I have LastPass installed in my Chrome web browser. It's configured to auto-fill and submit logins on our Bitbucket Server server, which is handy for the times when my login auto-expires. However, this causes some ugly behavior to happen in Pull Request Notifier settings page.

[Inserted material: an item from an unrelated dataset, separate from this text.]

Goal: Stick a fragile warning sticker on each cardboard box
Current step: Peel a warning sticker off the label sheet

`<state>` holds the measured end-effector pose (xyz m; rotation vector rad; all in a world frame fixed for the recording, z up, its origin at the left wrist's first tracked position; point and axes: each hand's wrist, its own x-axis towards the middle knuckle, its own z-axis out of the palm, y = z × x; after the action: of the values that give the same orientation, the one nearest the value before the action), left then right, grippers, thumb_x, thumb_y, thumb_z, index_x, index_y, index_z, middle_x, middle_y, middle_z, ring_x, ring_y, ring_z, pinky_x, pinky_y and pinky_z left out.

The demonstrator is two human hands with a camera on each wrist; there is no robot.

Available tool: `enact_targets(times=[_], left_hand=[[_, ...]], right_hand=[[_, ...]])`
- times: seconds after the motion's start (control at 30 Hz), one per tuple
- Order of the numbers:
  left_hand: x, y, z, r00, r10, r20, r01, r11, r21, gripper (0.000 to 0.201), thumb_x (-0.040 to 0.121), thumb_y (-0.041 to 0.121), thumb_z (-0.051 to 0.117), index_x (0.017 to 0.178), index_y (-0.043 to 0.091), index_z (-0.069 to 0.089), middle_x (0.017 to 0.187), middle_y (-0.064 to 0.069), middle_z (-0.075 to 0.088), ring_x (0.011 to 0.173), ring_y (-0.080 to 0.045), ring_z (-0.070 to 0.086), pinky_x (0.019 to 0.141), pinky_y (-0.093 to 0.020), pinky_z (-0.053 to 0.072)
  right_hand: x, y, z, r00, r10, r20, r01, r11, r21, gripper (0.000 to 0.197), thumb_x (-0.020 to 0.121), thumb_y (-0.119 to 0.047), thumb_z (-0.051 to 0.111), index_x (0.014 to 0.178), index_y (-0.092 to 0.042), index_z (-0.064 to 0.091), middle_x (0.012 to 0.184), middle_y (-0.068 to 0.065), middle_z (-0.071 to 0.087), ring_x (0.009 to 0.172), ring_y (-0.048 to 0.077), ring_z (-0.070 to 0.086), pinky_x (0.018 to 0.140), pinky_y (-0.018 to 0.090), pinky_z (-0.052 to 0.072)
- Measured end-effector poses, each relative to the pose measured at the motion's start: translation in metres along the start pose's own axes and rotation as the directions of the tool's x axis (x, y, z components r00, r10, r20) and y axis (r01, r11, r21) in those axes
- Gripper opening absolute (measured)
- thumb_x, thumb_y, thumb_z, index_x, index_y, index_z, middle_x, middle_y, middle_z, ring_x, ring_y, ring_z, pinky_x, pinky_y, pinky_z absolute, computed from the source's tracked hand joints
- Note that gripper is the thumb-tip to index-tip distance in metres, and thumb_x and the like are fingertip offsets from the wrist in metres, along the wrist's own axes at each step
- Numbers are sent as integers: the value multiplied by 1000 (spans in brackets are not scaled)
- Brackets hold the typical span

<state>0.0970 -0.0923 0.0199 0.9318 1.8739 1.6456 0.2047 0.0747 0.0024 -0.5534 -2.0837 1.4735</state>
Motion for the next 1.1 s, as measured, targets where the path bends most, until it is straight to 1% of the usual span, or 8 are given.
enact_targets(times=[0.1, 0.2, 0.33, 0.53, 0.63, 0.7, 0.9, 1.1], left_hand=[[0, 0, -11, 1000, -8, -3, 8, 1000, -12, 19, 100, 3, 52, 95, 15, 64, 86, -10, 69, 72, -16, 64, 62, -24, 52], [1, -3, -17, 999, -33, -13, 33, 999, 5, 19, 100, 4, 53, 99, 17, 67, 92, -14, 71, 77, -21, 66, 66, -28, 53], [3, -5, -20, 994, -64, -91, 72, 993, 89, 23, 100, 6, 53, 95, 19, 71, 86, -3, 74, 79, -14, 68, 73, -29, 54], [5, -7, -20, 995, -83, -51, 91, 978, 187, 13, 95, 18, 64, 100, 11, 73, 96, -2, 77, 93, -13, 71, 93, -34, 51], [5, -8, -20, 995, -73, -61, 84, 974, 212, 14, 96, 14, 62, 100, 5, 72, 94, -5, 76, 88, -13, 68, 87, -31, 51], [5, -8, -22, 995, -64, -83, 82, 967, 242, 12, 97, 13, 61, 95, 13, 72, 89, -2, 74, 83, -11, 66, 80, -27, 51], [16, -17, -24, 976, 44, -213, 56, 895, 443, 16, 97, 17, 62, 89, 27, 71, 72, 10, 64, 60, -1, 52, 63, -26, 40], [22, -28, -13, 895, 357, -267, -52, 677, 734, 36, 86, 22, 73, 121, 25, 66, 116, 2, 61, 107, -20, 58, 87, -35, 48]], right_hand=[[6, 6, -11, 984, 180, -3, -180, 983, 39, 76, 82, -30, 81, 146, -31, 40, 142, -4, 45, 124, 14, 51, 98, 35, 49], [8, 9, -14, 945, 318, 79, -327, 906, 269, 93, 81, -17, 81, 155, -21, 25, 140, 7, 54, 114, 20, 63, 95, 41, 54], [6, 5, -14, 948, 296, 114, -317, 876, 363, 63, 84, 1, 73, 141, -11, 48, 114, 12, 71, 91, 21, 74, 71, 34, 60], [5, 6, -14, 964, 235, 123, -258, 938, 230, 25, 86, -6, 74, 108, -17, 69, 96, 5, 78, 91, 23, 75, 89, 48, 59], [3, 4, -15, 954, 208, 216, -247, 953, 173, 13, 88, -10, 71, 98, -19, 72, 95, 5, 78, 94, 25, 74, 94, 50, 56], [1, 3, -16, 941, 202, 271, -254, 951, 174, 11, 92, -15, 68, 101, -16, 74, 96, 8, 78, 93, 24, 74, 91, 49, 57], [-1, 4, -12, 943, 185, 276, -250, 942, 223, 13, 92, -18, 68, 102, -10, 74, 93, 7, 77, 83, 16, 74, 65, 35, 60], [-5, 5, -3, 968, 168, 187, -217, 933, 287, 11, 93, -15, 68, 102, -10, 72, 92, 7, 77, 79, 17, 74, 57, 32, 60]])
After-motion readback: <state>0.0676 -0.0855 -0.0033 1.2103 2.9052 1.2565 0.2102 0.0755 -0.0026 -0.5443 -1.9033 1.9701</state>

Basically, what it does is to fill in the Username and Password fields in the Basic authentication section and press the Save button. If you do this even without a password manager, you can see the result is quite ugly...it produces pages and pages of Java exceptions. Beginning with...

---

Error Sent POST /rest/prnfb-admin/1.0/settings/notifications: {"uuid":"","name":"","projectKey":"PROJ","repositorySlug":"repo","filterString":"","filterRegexp":"","injectionUrl":"","injectionUrlRegexp":"","user":"user","password":"password","proxyUser":"","proxyPassword":"","proxyServer":"","proxyPort":"","url":"","postContent":"","headers":[{"name":"","value":""}]}

Got: {"message":"se.bjurr.prnfb.settings.ValidationException: url=URL not valid!","status-code":500,"stack-trace":"java.lang.RuntimeException: se.bjurr.prnfb.settings.ValidationException: url=URL not valid!\n\tat com.google.common.base.Throwables.propagate(Throwables.java:160)\n\tat se.bjurr.prnfb.presentation.NotificationServlet.create(NotificationServlet.java:59)\n\tat sun.reflect.NativeMethodAccessorImpl.invoke0(Native Method)\n\tat sun.reflect.NativeMethodAccessorImpl.invoke(NativeMethodAccessorImpl.java:62)\n\tat sun.reflect.DelegatingMethodAccessorImpl.invoke(DelegatingMethodAccessorImpl.java:43)\n\tat java.lang.reflect.Method.invoke(Method.java:498)\n\tat com.atlassian.plugins.rest.common.interceptor.impl.DispatchProviderHelper$ResponseOutInvoker$1.invoke(DispatchProviderHelper.java:192)\n\tat com.atlassian.plugins.rest.common.interceptor.impl.DispatchProviderHelper$1.intercept(DispatchProviderHelper.java:83)\n\tat com.atlassian.plugins.rest.common.interceptor.impl.DefaultMethodInvocation.invoke(DefaultMethodInvocation.java:53)\n\tat

---

Etc., etc.

Clearly, this could do better at validating inputs and not throwing Java exceptions. Even better from my perspective would be if, somehow, the user name/password fields were not findable as such by LastPass or other password managers (which probably use the name attribute on the input fields to identify them).

This is with 1.37 of the Pull Request Notifier, Bitbucket Server 4.8.5.

[Rychard]

I'm noticing this as well.

The solution might be as simple as changing the markup for the password field, so that it uses a different value for its name attribute. (i.e. name="basicAuthPassword" instead of name="password")

[tomasbjerre]

The name of the field needs to be "password" as that is what the REST API expects. And I'd like to keep that API as it is to avoid breaking compatibility.